Data to examine »
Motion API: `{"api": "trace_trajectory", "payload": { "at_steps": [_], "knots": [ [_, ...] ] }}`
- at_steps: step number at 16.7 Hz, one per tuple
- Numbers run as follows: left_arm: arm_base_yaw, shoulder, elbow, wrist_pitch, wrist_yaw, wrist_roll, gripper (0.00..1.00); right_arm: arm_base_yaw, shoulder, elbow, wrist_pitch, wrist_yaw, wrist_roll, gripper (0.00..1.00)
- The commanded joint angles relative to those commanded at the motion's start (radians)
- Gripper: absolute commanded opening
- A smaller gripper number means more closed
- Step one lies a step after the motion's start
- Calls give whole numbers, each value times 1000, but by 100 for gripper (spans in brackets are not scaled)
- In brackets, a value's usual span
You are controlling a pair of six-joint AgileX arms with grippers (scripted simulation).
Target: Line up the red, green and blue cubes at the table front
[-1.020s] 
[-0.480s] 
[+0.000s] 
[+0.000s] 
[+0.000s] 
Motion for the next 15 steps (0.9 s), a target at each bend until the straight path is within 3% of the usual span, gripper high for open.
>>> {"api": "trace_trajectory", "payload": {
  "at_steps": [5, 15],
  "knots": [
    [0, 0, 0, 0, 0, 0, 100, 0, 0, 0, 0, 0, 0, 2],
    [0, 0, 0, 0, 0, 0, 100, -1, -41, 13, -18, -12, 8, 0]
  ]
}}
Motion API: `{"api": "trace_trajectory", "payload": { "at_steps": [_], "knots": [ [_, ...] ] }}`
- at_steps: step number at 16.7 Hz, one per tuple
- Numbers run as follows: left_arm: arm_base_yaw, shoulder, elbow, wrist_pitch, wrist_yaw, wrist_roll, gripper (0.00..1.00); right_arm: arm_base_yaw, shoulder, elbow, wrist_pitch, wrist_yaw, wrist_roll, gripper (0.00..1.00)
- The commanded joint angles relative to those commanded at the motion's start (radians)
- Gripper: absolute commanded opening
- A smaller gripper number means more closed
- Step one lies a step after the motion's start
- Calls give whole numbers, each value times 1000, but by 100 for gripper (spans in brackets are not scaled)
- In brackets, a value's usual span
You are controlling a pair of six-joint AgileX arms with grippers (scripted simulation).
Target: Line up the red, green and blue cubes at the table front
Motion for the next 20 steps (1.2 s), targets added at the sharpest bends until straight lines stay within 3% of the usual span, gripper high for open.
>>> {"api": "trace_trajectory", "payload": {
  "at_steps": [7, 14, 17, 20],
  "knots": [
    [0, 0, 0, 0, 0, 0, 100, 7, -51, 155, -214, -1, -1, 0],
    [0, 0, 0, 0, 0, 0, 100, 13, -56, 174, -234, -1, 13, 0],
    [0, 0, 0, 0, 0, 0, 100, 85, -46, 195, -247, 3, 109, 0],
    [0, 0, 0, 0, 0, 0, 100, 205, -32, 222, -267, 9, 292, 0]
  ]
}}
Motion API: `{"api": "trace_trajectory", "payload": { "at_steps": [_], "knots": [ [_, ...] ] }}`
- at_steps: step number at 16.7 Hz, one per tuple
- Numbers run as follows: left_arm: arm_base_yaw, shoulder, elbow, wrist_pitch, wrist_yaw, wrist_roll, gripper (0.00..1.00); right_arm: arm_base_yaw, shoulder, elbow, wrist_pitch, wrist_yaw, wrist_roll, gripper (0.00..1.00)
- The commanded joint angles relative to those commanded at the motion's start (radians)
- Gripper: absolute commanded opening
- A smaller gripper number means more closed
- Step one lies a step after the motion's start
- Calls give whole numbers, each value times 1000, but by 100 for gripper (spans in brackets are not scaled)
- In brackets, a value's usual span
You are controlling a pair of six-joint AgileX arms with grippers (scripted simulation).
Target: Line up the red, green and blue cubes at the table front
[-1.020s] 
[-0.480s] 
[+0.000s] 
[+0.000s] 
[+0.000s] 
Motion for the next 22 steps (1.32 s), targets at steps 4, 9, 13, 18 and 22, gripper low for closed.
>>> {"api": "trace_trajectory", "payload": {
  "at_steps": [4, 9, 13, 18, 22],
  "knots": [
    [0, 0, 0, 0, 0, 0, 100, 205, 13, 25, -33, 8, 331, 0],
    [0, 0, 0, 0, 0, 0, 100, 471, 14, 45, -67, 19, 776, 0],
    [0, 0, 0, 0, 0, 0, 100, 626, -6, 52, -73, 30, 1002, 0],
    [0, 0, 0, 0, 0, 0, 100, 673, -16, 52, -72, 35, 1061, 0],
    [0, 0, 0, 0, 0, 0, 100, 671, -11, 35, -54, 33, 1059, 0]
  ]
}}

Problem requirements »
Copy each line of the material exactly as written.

Expected answer »
Motion API: `{"api": "trace_trajectory", "payload": { "at_steps": [_], "knots": [ [_, ...] ] }}`
- at_steps: step number at 16.7 Hz, one per tuple
- Numbers run as follows: left_arm: arm_base_yaw, shoulder, elbow, wrist_pitch, wrist_yaw, wrist_roll, gripper (0.00..1.00); right_arm: arm_base_yaw, shoulder, elbow, wrist_pitch, wrist_yaw, wrist_roll, gripper (0.00..1.00)
- The commanded joint angles relative to those commanded at the motion's start (radians)
- Gripper: absolute commanded opening
- A smaller gripper number means more closed
- Step one lies a step after the motion's start
- Calls give whole numbers, each value times 1000, but by 100 for gripper (spans in brackets are not scaled)
- In brackets, a value's usual span
You are controlling a pair of six-joint AgileX arms with grippers (scripted simulation).
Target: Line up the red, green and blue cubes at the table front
[-1.020s] 
[-0.480s] 
[+0.000s] 
[+0.000s] 
[+0.000s] 
Motion for the next 15 steps (0.9 s), a target at each bend until the straight path is within 3% of the usual span, gripper high for open.
>>> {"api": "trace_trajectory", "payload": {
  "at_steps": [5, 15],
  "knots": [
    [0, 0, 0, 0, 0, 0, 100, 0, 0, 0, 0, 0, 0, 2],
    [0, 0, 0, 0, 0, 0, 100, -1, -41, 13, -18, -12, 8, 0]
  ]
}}
Motion API: `{"api": "trace_trajectory", "payload": { "at_steps": [_], "knots": [ [_, ...] ] }}`
- at_steps: step number at 16.7 Hz, one per tuple
- Numbers run as follows: left_arm: arm_base_yaw, shoulder, elbow, wrist_pitch, wrist_yaw, wrist_roll, gripper (0.00..1.00); right_arm: arm_base_yaw, shoulder, elbow, wrist_pitch, wrist_yaw, wrist_roll, gripper (0.00..1.00)
- The commanded joint angles relative to those commanded at the motion's start (radians)
- Gripper: absolute commanded opening
- A smaller gripper number means more closed
- Step one lies a step after the motion's start
- Calls give whole numbers, each value times 1000, but by 100 for gripper (spans in brackets are not scaled)
- In brackets, a value's usual span
You are controlling a pair of six-joint AgileX arms with grippers (scripted simulation).
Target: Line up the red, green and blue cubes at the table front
Motion for the next 20 steps (1.2 s), targets added at the sharpest bends until straight lines stay within 3% of the usual span, gripper high for open.
>>> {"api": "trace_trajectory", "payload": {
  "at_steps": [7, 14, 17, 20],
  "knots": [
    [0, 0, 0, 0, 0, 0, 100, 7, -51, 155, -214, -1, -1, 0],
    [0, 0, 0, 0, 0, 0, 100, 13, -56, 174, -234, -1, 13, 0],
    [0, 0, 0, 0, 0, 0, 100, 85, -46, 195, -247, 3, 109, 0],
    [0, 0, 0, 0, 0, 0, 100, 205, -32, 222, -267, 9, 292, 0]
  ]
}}
Motion API: `{"api": "trace_trajectory", "payload": { "at_steps": [_], "knots": [ [_, ...] ] }}`
- at_steps: step number at 16.7 Hz, one per tuple
- Numbers run as follows: left_arm: arm_base_yaw, shoulder, elbow, wrist_pitch, wrist_yaw, wrist_roll, gripper (0.00..1.00); right_arm: arm_base_yaw, shoulder, elbow, wrist_pitch, wrist_yaw, wrist_roll, gripper (0.00..1.00)
- The commanded joint angles relative to those commanded at the motion's start (radians)
- Gripper: absolute commanded opening
- A smaller gripper number means more closed
- Step one lies a step after the motion's start
- Calls give whole numbers, each value times 1000, but by 100 for gripper (spans in brackets are not scaled)
- In brackets, a value's usual span
You are controlling a pair of six-joint AgileX arms with grippers (scripted simulation).
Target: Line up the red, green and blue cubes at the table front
[-1.020s] 
[-0.480s] 
[+0.000s] 
[+0.000s] 
[+0.000s] 
Motion for the next 22 steps (1.32 s), targets at steps 4, 9, 13, 18 and 22, gripper low for closed.
>>> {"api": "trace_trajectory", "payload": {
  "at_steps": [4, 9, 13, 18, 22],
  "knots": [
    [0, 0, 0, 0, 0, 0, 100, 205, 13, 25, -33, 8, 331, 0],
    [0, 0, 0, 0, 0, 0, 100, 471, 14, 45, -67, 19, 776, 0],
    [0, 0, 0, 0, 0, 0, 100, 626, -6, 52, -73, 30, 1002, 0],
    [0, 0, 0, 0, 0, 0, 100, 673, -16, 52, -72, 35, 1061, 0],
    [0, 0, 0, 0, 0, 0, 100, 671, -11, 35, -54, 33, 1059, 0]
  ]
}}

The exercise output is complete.